An Ancient Mystery Revealed in the Jordan

The faith of the Old Testament wasn’t strictly unitarian. Ancient believers saw the one God of Israel, Yahweh, as existing in more than one “person” or hypostasis. The Old testament speaks about Yahweh, the Word of Yahweh, and the Spirit of Yahweh as three distinct divine beings.

This experience of God became clear with the Incarnation of Jesus Christ, the Son of God. At Jesus’ Baptism, the Father’s voice spoke from heaven, calling Him His Son, and the Holy Spirit appeared as a dove. God reveals himself as Trinity—Father, Son, and Holy Spirit.

This moment relates directly to what Jesus later told His disciples in the Great Commission: to baptize people “in the name of the Father, and of the Son, and of the Holy Spirit.” Christian baptism’s triple immersion “in the name of the Father, and of the Son, and of the Holy Spirit” connects us with our Lord’s Baptism in the Jordan, as every baptism is itself a glorification of God in Trinity.

The Word Creates

The opening of Genesis and John shows that the world is made by God’s Word. Genesis 1 depicts God speaking the universe into existence: God does not build or struggle with raw materials; he simply speaks, and the Cosmos comes into being. Creation itself is a kind of liturgy, ordered and sustained by the living Word of God.

This shapes how we understand both the world and Jesus Christ. When Scripture says that God creates by speaking, it teaches that his Word is not just information but life‑giving power. God’s speech is supremely effective; it accomplishes what it declares. Every creature exists because it has been personally addressed by God.

The Gospel of John then makes this personal Word explicit: “In the beginning was the Word, and the Word was with God, and the Word was God.” Before anything was made, the Word already is, in perfect communion with the Father and truly God. “All things were made through him” means that the same divine Word who speaks in Genesis is the eternal Son, the one through whom all things came to be.

Creation is therefore Trinitarian: the Father creates through the Son in the Holy Spirit. The order and beauty of the world reflect the wisdom of the Word, the signature of Christ on everything that exists. The One who will later walk the roads of Galilee is the same One through whom galaxies, oceans, and atoms were brought into being.

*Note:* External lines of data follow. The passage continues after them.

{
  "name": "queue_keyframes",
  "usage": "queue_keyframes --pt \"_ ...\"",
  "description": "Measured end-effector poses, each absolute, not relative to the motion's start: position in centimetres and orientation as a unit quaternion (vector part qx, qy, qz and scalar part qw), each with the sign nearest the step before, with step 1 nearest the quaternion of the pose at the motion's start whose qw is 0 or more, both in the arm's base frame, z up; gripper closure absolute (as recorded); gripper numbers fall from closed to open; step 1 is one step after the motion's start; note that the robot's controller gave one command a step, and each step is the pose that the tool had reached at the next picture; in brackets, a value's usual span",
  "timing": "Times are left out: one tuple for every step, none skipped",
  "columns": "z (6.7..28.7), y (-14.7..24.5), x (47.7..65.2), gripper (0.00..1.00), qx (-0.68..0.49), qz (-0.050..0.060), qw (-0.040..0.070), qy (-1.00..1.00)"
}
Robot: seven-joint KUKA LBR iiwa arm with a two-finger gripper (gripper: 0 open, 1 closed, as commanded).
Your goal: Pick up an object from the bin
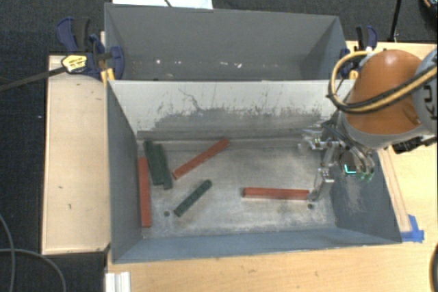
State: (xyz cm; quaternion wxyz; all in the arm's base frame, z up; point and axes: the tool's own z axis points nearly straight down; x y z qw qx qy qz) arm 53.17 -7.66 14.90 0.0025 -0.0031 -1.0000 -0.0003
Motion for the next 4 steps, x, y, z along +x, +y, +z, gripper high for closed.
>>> queue_keyframes --pt "6.6 -1.0 51.2 0.0 0.016 -0.002 0.003 -1.0" --pt "10.2 0.4 47.9 0.0 0.032 0.0 0.001 -0.999" --pt "12.2 -1.7 50.6 0.0 -0.048 0.0 -0.003 -0.999" --pt "6.8 -0.2 49.6 0.0 -0.11 0.0 0.002 -0.994"
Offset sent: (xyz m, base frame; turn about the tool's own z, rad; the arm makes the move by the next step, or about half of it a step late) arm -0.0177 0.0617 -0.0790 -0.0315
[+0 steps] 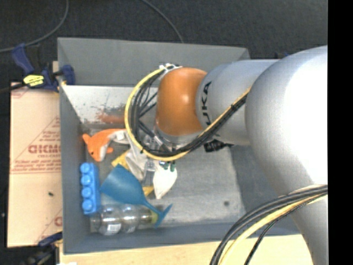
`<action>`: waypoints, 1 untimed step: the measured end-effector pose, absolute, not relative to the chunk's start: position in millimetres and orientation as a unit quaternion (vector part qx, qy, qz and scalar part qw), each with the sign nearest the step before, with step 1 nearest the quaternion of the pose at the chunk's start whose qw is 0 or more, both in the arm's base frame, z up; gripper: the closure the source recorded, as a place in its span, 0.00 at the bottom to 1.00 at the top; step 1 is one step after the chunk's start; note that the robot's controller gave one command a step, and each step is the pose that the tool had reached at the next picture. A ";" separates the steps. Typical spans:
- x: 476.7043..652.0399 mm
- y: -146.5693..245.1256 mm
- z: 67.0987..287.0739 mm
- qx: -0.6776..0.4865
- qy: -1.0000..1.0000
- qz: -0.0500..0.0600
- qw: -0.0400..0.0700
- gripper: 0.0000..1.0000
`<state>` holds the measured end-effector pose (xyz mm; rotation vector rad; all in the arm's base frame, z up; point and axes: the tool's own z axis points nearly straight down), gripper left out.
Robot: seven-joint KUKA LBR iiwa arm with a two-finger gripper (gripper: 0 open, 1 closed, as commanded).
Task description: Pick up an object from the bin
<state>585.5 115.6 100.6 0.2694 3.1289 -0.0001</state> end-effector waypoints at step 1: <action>591.3 113.0 127.9 0.131 0.991 0.002 0.003 0.00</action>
Offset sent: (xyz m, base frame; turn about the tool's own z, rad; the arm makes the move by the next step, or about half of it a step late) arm -0.0361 0.0065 0.0011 0.0960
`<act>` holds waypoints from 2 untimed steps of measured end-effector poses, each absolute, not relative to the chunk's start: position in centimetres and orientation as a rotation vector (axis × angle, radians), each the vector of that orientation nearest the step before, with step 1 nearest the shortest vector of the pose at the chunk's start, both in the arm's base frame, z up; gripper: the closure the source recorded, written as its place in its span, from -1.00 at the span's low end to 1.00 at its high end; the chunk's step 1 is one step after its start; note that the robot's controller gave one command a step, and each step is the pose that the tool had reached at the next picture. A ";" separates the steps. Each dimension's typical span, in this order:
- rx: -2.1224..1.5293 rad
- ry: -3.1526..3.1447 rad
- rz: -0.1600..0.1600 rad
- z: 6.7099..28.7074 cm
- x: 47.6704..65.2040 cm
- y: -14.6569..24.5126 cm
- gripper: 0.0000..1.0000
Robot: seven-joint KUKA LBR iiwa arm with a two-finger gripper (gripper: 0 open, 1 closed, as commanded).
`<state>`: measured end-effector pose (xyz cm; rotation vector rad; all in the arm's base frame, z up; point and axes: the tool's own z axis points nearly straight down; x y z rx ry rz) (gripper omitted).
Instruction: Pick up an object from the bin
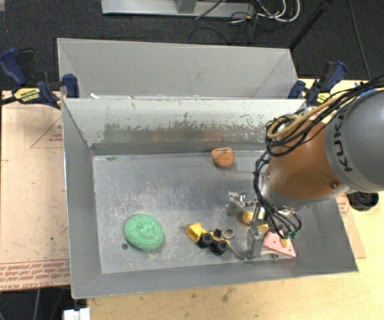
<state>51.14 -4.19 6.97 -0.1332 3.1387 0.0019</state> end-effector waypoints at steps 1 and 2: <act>-0.133 3.139 0.002 7.0 51.1 -4.2 -1.00; -0.044 3.140 0.002 7.0 50.8 -4.0 -1.00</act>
Offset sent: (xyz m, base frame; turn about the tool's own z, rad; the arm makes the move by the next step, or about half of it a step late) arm -0.0113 0.0077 0.0003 0.1632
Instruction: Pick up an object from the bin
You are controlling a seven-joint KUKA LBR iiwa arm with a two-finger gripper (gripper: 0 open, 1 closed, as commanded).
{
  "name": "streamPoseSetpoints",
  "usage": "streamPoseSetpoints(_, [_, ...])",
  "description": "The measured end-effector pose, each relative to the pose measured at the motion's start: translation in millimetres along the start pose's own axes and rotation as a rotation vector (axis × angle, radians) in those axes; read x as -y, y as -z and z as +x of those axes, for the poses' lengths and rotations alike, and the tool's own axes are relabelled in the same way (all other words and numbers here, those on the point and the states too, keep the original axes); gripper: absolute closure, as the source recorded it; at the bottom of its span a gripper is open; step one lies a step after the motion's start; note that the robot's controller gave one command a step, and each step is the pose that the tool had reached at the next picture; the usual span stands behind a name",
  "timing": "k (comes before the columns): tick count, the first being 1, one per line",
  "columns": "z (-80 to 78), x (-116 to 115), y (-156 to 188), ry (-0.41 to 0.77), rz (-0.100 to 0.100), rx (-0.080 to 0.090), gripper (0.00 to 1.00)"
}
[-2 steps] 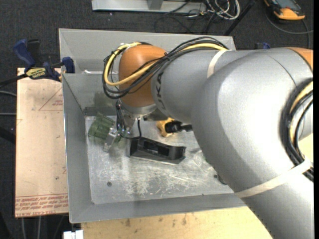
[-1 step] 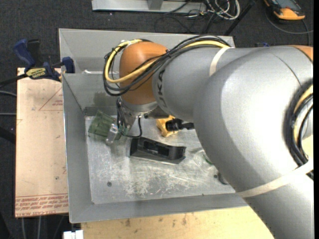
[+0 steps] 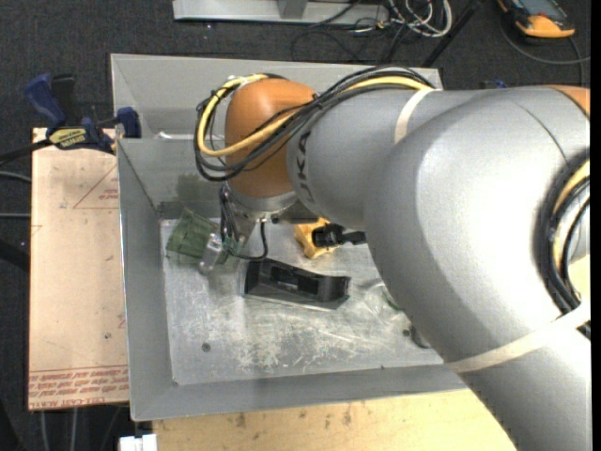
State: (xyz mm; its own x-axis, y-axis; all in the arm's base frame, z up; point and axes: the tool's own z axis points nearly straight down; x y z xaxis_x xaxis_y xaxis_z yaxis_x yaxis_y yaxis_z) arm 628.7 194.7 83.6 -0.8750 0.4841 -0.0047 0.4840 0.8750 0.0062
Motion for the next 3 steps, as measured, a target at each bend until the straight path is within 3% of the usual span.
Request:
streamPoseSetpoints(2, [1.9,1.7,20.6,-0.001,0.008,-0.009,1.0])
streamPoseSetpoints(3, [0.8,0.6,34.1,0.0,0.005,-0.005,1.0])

The Holy Evangelist John then makes a staggering claim: “The Word became flesh and dwelt among us.” The eternal Word who called light out of darkness enters the very world he made, taking on our nature without ceasing to be who he is eternally. The hands that shaped the stars become the hands of a carpenter and are later stretched out on the Cross. The voice that said “Let there be light” will cry, “It is finished,” bringing about a new creation.

To say that Jesus Christ is the Word of God is to say that the Savior of the world is also its Maker. In him, the first creation and the new creation meet. He still speaks, calling each of us out of darkness into his light, and when he speaks, things change: the Word who once created now re‑creates, restoring in us the image first spoken into being at the dawn of this age.